By Kellie Scott.
Binge-drinking women are helpless, immoral and a burden to men — at least that is what the media tells us, new research has found.
A study from Glasgow University on UK media outlets’ representations of binge drinking has revealed there is a disproportionate focus on women’s relationship with alcohol, despite men’s alcohol-related health issues still greatly exceeding women’s.
“Notably it found women engaged in binge drinking were presented as “helpless, physically incapacitated and transgressive, and as burdens to male partners, who were sometimes cast as carers for drunken women,” the authors wrote.
And despite the study concluding those misrepresentations could lead the public to underestimate the health risks of binge drinking and produce harmful stereotypes about the vulnerability of drunken women, one expert in Australia says negative portrayals are important.
AMA president Dr Michael Gannon said it was appropriate to document “lousy drunken behaviour” across both genders, and he did not see it as “another gender battle ground” in Australia.
“I think it is important there is a negative spin on this kind of behaviour in the press, whether it’s [focusing on] males’ or females’ drinking or men and women drinking in groups together,” he said.
Dr Gannon said while alcohol-related illness and mortality was statistically higher in men, there were fears women were catching up.
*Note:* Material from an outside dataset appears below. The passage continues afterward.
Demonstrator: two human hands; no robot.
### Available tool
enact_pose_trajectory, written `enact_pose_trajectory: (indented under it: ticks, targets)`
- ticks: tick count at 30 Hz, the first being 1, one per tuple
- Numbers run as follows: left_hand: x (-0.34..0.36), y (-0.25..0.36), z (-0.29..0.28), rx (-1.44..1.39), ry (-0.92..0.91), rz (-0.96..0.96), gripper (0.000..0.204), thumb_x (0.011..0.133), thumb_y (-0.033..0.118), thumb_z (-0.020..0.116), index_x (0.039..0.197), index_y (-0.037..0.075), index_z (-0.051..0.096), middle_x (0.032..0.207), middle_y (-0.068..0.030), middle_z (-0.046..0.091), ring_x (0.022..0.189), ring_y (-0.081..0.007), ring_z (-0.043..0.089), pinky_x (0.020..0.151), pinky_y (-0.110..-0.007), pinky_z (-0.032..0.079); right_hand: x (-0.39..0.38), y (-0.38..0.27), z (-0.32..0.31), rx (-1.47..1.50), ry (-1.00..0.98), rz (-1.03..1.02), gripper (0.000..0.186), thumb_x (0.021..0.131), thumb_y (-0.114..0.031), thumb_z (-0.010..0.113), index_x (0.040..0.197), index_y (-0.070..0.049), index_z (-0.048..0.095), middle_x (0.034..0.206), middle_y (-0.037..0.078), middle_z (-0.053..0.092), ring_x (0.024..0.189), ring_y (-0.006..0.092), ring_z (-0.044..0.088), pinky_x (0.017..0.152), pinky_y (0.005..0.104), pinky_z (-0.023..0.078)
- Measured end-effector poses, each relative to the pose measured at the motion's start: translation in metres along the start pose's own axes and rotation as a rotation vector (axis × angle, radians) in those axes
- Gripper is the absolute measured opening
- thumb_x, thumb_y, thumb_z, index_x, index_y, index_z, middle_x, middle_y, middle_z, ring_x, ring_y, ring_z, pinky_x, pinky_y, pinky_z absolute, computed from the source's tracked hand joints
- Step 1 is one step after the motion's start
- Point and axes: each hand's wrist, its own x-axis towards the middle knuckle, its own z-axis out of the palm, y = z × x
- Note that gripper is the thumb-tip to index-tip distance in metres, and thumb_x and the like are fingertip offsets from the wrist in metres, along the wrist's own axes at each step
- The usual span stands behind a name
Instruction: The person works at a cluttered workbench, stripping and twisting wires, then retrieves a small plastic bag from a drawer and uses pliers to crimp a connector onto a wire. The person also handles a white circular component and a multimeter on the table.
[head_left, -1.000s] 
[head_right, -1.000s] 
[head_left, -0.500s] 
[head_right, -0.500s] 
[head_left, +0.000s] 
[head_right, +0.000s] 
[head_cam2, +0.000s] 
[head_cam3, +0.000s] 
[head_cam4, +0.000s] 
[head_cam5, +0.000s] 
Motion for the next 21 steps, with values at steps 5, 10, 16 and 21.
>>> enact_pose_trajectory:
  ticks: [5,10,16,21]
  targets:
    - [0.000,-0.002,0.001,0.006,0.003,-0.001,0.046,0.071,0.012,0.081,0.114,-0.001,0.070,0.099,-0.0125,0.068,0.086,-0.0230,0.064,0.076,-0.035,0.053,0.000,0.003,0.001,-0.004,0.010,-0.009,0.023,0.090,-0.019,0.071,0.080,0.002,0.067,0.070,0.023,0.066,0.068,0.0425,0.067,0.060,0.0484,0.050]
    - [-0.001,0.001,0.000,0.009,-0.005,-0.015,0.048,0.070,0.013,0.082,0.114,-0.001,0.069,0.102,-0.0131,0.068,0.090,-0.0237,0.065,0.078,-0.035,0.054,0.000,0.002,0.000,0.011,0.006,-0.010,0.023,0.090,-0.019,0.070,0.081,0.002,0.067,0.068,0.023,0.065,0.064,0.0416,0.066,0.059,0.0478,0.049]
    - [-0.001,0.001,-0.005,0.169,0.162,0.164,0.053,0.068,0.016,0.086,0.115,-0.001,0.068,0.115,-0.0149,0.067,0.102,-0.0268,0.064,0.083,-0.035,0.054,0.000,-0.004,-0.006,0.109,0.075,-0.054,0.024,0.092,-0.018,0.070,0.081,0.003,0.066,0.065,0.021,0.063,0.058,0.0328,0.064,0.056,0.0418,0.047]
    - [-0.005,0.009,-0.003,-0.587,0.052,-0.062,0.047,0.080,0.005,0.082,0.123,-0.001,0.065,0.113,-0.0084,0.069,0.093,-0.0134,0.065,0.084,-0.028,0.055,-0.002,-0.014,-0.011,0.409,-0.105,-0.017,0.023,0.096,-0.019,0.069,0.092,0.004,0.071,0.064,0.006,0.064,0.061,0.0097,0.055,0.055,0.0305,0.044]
ABS data shows in 2014-15, about one in four Australian men exceeded the lifetime risk guideline, which according to the National Health and Medical Research Council is “drinking no more than two standard drinks on any day reduces the lifetime risk of harm from alcohol-related disease or injury”.
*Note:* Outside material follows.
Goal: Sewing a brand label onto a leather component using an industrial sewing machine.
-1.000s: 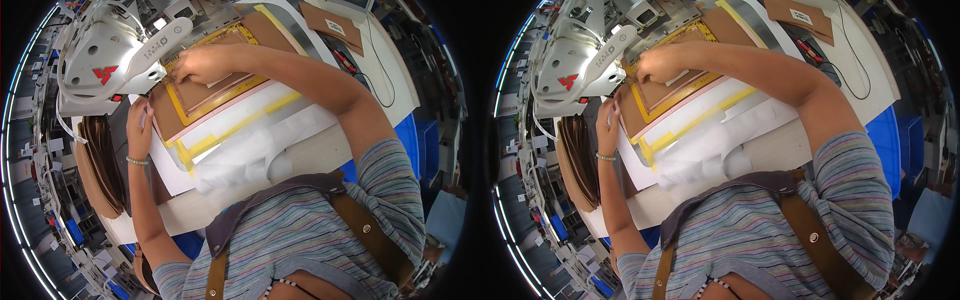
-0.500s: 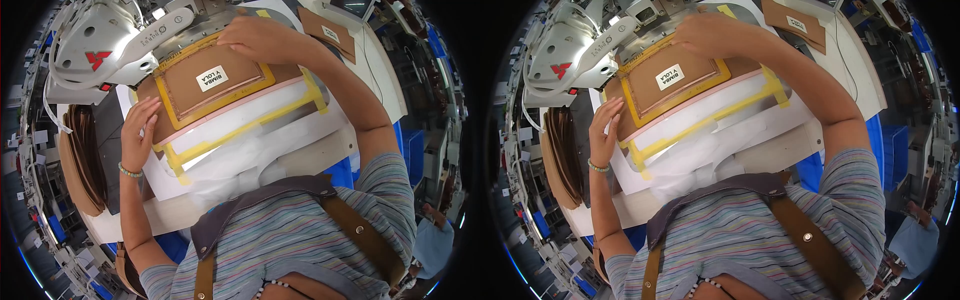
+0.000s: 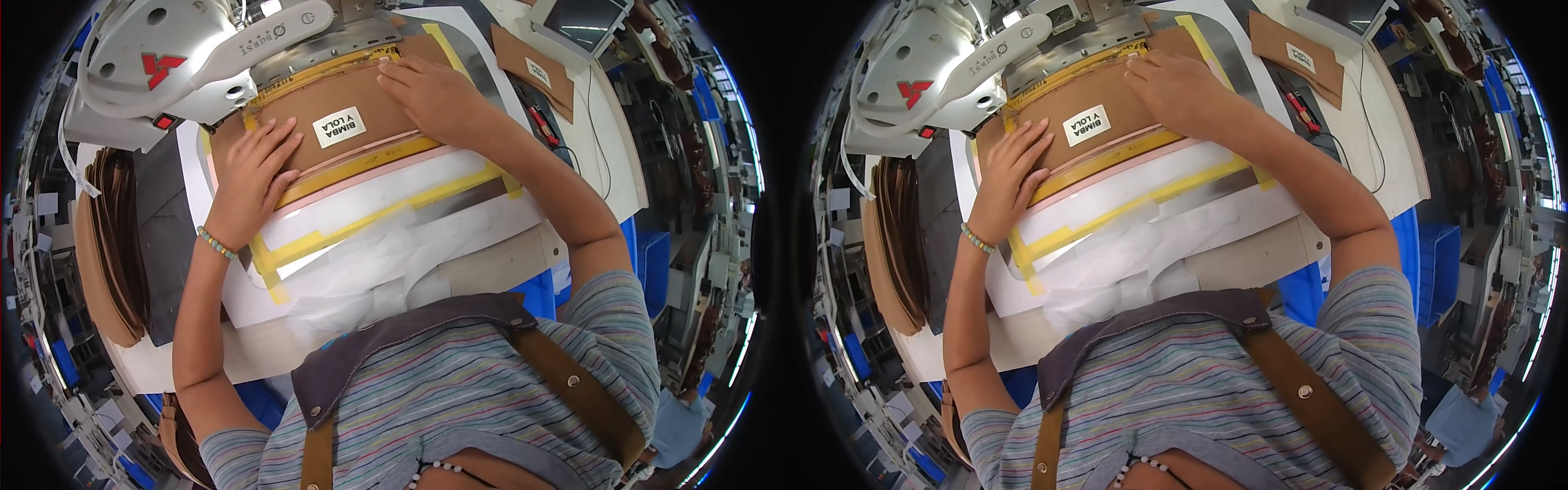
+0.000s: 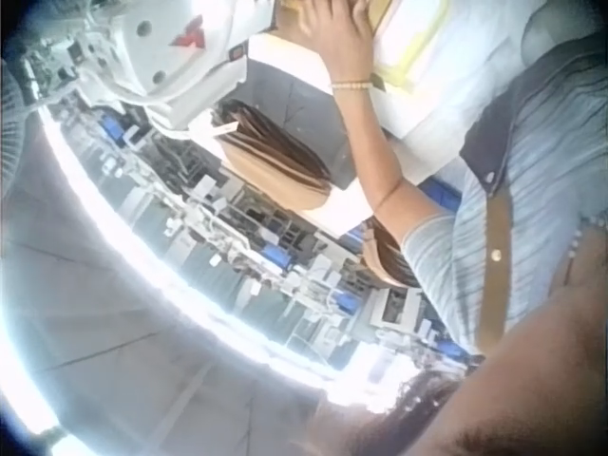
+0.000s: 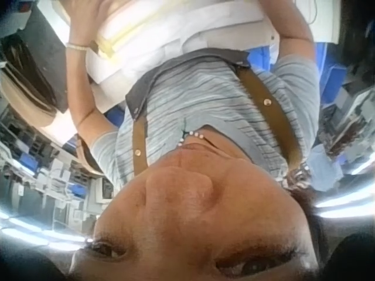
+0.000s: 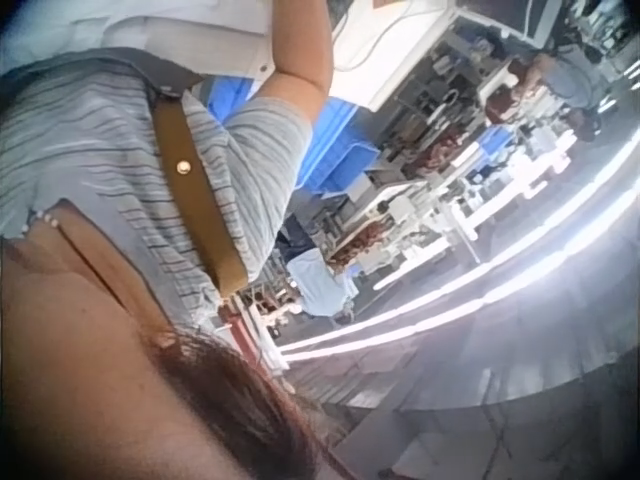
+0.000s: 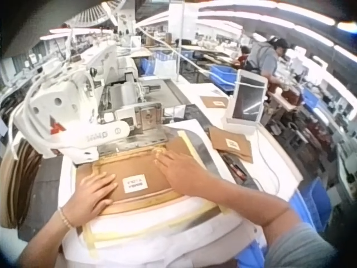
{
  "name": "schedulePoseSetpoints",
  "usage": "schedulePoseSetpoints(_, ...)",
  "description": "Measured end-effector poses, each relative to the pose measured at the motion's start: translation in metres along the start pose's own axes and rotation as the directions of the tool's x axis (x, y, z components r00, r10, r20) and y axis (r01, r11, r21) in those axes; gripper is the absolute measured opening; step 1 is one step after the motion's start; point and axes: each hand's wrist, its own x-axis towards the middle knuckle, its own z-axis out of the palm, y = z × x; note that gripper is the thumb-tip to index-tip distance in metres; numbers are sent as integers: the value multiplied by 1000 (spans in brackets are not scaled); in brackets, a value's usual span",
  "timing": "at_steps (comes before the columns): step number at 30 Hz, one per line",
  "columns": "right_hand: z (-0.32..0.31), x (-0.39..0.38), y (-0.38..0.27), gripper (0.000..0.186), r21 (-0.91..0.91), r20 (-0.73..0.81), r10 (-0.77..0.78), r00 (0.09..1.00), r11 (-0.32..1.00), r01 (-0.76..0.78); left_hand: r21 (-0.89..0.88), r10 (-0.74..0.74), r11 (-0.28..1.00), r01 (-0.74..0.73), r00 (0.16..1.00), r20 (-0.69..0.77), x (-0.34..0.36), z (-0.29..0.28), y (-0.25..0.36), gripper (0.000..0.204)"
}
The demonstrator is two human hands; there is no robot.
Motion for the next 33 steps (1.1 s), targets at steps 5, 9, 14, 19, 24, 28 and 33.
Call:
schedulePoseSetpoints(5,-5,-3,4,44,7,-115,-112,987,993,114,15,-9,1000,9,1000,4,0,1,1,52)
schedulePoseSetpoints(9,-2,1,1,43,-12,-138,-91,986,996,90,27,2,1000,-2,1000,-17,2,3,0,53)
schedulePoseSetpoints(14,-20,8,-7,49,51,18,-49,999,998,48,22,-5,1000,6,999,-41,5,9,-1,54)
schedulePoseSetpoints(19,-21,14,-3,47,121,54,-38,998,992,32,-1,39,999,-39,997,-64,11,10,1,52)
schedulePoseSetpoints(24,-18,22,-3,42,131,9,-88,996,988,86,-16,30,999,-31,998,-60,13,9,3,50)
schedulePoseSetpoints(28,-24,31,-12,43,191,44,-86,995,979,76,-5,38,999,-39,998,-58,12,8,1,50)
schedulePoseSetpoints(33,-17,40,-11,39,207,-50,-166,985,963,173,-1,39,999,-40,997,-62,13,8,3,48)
This was significantly less for women, at a rate of one in 10.
“It’s quite correct to say that most of the burden of alcohol consumption is in men … [but] we know that the amount women drink is increasing year on year,” he said.
“That’s one gender gap we expect to see decreasing.”
Recently the Australian media has come under fire for highlighting women’s “unladylike” behaviour at events like the Melbourne Cup.